Jetzt, wo ich mir eh schon immer älter vorkomme, dachte ich, fährste auch mal musikalisch einen Gang runter. Holst dir mal statt dem nächsten Metalalbum eine Akustik-CD nach Hause. So entschied mich dafür, die Band Acoustic Revolution mit ihrem neunen Album “Finally Folk” mal auszutesten (denn dass mir Folk plötzlich ganz gut taugt, hab ich kürzlich schon bei Tir Nan Og erstaunt festgestellt).
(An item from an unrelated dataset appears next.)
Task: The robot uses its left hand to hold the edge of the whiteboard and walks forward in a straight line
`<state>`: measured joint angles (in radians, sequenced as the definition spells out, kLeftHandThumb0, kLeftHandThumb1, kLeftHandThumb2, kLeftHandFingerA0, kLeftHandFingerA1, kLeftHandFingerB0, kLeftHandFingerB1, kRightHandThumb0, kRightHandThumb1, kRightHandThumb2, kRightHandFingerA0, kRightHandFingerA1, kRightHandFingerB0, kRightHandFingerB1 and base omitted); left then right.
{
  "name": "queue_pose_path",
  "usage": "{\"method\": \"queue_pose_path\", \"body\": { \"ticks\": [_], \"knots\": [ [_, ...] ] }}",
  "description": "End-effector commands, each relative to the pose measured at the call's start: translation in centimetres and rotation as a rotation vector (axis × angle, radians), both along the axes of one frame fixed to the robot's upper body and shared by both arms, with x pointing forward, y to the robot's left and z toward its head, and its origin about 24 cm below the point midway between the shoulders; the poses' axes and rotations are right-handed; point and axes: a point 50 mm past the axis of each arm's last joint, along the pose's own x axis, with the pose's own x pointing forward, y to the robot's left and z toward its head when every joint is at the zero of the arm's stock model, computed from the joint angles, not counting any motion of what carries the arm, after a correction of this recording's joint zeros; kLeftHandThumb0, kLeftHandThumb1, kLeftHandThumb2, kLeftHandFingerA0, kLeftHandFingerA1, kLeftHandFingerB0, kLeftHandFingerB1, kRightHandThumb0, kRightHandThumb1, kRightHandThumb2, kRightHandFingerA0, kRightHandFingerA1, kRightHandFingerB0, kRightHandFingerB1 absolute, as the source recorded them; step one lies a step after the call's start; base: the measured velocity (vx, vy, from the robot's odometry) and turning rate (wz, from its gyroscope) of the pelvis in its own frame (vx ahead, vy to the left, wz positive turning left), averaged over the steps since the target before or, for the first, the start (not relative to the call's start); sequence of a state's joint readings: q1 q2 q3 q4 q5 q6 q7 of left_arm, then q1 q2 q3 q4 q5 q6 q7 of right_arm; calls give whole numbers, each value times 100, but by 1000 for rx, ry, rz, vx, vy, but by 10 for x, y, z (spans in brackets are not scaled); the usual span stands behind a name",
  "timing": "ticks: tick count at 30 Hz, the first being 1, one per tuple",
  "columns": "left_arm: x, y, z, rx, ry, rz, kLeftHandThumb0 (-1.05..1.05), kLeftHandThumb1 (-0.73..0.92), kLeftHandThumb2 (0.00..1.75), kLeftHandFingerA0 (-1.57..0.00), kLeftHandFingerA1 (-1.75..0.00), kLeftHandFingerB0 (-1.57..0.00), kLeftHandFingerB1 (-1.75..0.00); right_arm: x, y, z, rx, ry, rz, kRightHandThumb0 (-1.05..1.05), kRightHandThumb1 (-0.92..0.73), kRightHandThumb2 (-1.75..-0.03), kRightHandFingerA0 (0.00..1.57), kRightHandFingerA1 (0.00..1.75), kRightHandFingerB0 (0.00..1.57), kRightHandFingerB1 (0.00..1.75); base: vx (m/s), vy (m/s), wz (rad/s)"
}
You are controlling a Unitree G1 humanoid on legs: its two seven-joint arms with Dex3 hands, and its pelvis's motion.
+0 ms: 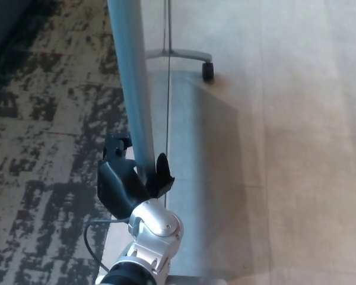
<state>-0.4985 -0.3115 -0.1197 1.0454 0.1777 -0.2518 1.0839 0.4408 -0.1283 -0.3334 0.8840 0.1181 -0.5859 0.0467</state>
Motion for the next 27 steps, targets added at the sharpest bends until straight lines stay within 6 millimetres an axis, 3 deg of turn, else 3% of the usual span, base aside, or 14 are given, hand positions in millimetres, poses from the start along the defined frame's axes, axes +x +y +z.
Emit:
{"method": "queue_pose_path", "body": {
  "ticks": [1, 2, 13, 14, 15, 17, 18, 19, 21, 22, 23, 25, 26, 27],
  "knots": [
    [20, -41, 36, -24, -90, -104, -14, 50, 107, -100, -161, -93, -153, -1, -6, 4, -8, -3, -10, -43, -54, -56, 49, 63, 42, 35, 125, -83, 15],
    [20, -42, 36, -24, -87, -101, -15, 50, 109, -105, -163, -89, -151, -1, -6, 2, -5, -4, -12, -51, -42, -79, 44, 66, 35, 49, 114, -126, 21],
    [21, -41, 37, -16, -88, -110, -15, 53, 107, -103, -165, -87, -153, -4, -3, 2, 11, 1, -12, -50, -41, -80, 43, 65, 35, 50, 37, -223, 26],
    [21, -41, 36, -15, -86, -111, -15, 52, 108, -103, -163, -88, -150, -6, -3, 0, 7, 24, 0, -44, -55, -57, 42, 58, 40, 36, 0, 0, 0],
    [21, -41, 37, -10, -89, -113, -15, 52, 109, -103, -163, -89, -152, -6, -4, -1, -1, 42, 2, -50, -41, -79, 39, 62, 33, 48, 31, 15, -7],
    [20, -42, 36, -10, -91, -116, -15, 50, 108, -99, -164, -91, -156, -8, -3, -2, 16, 42, -2, -48, -42, -79, 38, 63, 31, 48, 18, 62, -10],
    [20, -43, 36, -2, -86, -121, -15, 51, 108, -100, -165, -91, -156, -9, -4, -2, -10, 55, 17, -48, -41, -76, 34, 61, 34, 48, 19, 110, -18],
    [20, -43, 36, -4, -87, -120, -15, 51, 108, -100, -166, -91, -156, -9, -4, -2, -9, 56, 17, -44, -53, -56, 37, 58, 40, 36, 23, 132, -17],
    [19, -43, 36, -7, -87, -122, -14, 51, 108, -100, -166, -91, -157, -11, -5, -2, -7, 60, 15, -44, -53, -57, 38, 59, 40, 35, 60, 189, -18],
    [19, -43, 36, -12, -88, -121, -14, 50, 109, -100, -166, -91, -157, -11, -5, -3, -5, 67, 15, -48, -41, -77, 34, 62, 33, 48, -38, 189, 33],
    [19, -44, 36, -14, -89, -120, -14, 50, 109, -100, -166, -91, -157, -12, -5, -3, -4, 70, 15, -48, -41, -77, 34, 62, 33, 48, 42, 303, -35],
    [19, -44, 36, -3, -84, -125, -13, 51, 109, -104, -169, -86, -156, -14, -5, -4, -13, 84, 16, -43, -54, -56, 35, 57, 38, 34, 44, 192, 0],
    [19, -45, 36, 2, -81, -123, -13, 48, 109, -96, -172, -87, -163, -14, -5, -4, -10, 88, 21, -47, -42, -77, 33, 61, 32, 48, 0, 0, 0],
    [19, -45, 36, 2, -81, -121, -13, 48, 109, -96, -172, -87, -163, -15, -5, -4, -17, 84, 26, -47, -42, -77, 33, 61, 32, 48, 36, 17, 12]
  ]
}}
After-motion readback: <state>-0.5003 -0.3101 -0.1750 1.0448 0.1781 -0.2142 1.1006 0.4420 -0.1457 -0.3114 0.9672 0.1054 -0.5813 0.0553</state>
Naja, Acoustic Revolution also sind drei junge, oder auch nicht mehr ganz so junge, das ist Ansichtssache, Männer, die ausschließlich mit Saiteninstrumenten und ihren Stimmen bewaffnet ans Werk schreiten. Neben der obligatorischen Gitarre haben wir hier ein Banjo, eine Mandoline und einen Kontrabass – mehr nicht. Angeblich nicht einmal Trommeln, auch wenn diese an mancher Stelle wirklich erstaunlich ähnlich imitiert werden.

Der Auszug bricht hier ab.